Phylogenetic Analysis
To evaluate the usefulness of the recovered data for molecular evolutionary studies, a multi-gene species tree was inferred using the captured phylogenetic marker genes. Only genes that had both complete coding sequences in the probe and reference files and that were at least 80% complete were used. This resulted in the selection of 16 out of the 23 genes we had identified as phylogenetic markers. Sequences for each of these genes were aligned using MUSCLE (Edgar 2004) codon alignment implemented in MEGA (Tamura et al. 2011a) along with outgroup sequences from Alligator mississippiensis and Chrysemys picta. Individual multiple sequences alignments were concatenated and partitioned into individual genes.

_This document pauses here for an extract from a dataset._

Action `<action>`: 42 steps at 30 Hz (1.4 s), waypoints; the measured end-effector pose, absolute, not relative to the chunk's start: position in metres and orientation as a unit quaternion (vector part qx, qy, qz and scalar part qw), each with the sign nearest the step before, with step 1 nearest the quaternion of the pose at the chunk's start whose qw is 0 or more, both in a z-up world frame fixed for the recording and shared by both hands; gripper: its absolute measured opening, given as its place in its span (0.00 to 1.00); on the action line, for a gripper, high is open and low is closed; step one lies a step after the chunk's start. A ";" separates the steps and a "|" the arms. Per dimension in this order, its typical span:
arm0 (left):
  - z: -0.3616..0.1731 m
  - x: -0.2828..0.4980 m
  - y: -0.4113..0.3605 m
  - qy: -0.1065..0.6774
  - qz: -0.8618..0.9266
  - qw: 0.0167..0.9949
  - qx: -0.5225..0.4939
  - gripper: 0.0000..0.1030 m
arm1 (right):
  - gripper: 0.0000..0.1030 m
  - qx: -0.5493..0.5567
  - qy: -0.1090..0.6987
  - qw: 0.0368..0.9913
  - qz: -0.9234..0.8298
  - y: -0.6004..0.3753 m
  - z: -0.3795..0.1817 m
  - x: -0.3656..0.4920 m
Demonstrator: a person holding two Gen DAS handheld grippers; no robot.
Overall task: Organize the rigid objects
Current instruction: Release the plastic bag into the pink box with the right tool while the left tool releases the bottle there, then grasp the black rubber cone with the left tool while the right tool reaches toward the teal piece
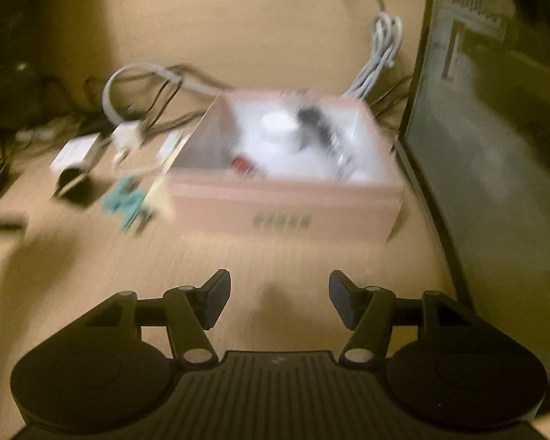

The matrix was analyzed using MrBayes (Ronquist et al. 2012) using reversible jump MCMC with a gamma rate and invariant sites parameter (nst=mixed, rates=invgamma), which explores the parameter space for the nucleotide model and the phylogenetic tree simultaneously. The analysis was run for five million generations with a 25% burn-in. Convergence was confirmed by checking that the standard deviations of split frequencies approached zero and that there was no obvious trend in the log likelihood plot.
Data Availability
Data associated with the manuscript including probe information, custom scripts, and reference files will be available through DRYAD upon publication.
Acknowledgements
We thank Jiayang Wu for improvements to the assembly and analysis pipeline scripts. We would also like to thank Dante Cerrullo and Agilent for their help with probe design and Sergio Pereira and the Centre for Applied Genomics at Sick Kids for their assistance with the targeted capture and sequencing. This work was supported by a National Sciences and Engineering Research Council (NSERC) Discovery grant (BSWC), an Ontario Graduate Scholarship (RKS), and a Vision Science Research Program Scholarship (RKS).